Bruce Cheson, MD: The other issue with idelalisib was that the median time to follow-up in the Gopal study, which was the major publication, was 6 months. And we didn’t see the colitis and all of that until after. The median follow-up in the CHRONOS study is about the same, if I’m not mistaken. So, I think we need longer follow-up to make sure. The publication would suggest that even though you are seeing colitis, you are seeing pneumonitis, and you’re seeing dermatitis and transaminitis—all the “itises”—it seems to be, and hopefully is, at a lower frequency than the other therapies. The schedule of administration difference though, as you said, is 1 pill twice a day versus days 1, 8, 15, and a week off indefinitely. Do you envision that being an issue with patient compliance or something else?
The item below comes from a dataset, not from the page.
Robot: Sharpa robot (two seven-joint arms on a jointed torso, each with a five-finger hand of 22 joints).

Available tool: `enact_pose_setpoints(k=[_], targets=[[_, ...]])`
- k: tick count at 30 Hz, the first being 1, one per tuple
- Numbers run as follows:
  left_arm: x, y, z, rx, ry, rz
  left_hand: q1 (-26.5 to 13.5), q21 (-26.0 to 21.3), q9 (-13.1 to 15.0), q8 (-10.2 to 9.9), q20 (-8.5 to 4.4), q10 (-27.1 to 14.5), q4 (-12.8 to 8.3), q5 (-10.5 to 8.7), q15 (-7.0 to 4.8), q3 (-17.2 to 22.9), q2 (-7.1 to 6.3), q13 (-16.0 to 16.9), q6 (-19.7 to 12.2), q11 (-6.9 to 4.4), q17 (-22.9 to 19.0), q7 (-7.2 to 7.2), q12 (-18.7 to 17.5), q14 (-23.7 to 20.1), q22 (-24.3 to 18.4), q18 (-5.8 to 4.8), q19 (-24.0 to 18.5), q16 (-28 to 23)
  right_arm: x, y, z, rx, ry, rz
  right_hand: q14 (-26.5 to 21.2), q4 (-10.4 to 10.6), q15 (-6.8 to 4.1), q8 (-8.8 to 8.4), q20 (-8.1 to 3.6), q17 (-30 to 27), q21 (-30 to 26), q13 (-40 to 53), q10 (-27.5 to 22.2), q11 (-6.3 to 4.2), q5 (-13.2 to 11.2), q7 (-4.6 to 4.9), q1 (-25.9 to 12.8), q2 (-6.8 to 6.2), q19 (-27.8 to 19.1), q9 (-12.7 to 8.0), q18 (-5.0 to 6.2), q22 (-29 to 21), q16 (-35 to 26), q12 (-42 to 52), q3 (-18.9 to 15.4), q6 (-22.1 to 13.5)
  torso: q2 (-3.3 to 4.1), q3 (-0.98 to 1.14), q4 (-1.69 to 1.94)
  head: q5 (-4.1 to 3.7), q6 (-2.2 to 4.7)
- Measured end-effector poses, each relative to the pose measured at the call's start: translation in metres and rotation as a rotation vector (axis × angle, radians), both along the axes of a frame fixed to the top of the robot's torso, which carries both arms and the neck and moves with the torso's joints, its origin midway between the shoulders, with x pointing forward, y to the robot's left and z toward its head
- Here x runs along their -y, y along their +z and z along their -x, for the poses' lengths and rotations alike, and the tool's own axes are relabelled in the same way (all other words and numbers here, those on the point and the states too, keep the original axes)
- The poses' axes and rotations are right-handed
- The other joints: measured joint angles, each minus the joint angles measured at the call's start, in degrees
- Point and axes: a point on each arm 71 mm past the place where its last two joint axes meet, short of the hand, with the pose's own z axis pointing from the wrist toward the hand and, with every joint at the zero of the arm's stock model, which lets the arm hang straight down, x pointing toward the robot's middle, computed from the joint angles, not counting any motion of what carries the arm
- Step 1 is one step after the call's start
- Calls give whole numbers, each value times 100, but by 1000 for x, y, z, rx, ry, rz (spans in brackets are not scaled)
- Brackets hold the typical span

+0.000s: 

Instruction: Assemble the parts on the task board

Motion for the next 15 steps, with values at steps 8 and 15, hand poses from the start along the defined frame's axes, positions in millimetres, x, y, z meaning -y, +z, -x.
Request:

Nathan Fowler, MD: It’s a very interesting question. I think with compliance, it’s hard to know. Sometimes, with having a scheduled visit once a week—where you set it up on a Monday during lunch, you’re coming every Monday, and it becomes a routine thing—maybe the compliance is actually better with a drug that’s given at the doctor’s office on a routine schedule than with oral drugs. We’ve seen it with many other oral drugs across the spectrum of diseases—I can think of HIV, for example—where, unfortunately, sometimes with an oral drug that’s given daily, there are a lot of missed doses. With regards to the usage of the drug, I think that’s going to be hard to know.

We talked earlier about academic medical centers, where many patients are coming in from out of town. Clearly a drug that’s given weekly is difficult. If you’re traveling from Little Rock, Arkansas, to New York City to get your drug, it’s pretty much inconceivable that you can indefinitely make that trip weekly. So, an oral drug in that kind of setting is clearly easier for patients. How this is going to translate into community practices, where patients are not traveling too far, is hard to know yet.

Anas Younes, MD: I think there are advantages and disadvantages for everything. The advantage of having an IV is that some patients like to see their physicians once a week. They feel more secure. You’re keeping an eye on them, because now they’re coming in every week. You’re checking on side effects. You’re asking them, “Do you have a cough? Do you have diarrhea?” So, you can detect toxicities early on and act on that early on. Whereas, if you give them pills to take home and they disappear for 2 months then come back, maybe it’s too late because they kept taking it, ignoring the side effects and symptoms. And then, they got more into trouble. So, yes, from a convenience point of view, the IV is a little bit more inconvenient. But I think from a safety point of view, with me, it actually adds some safety value for this drug.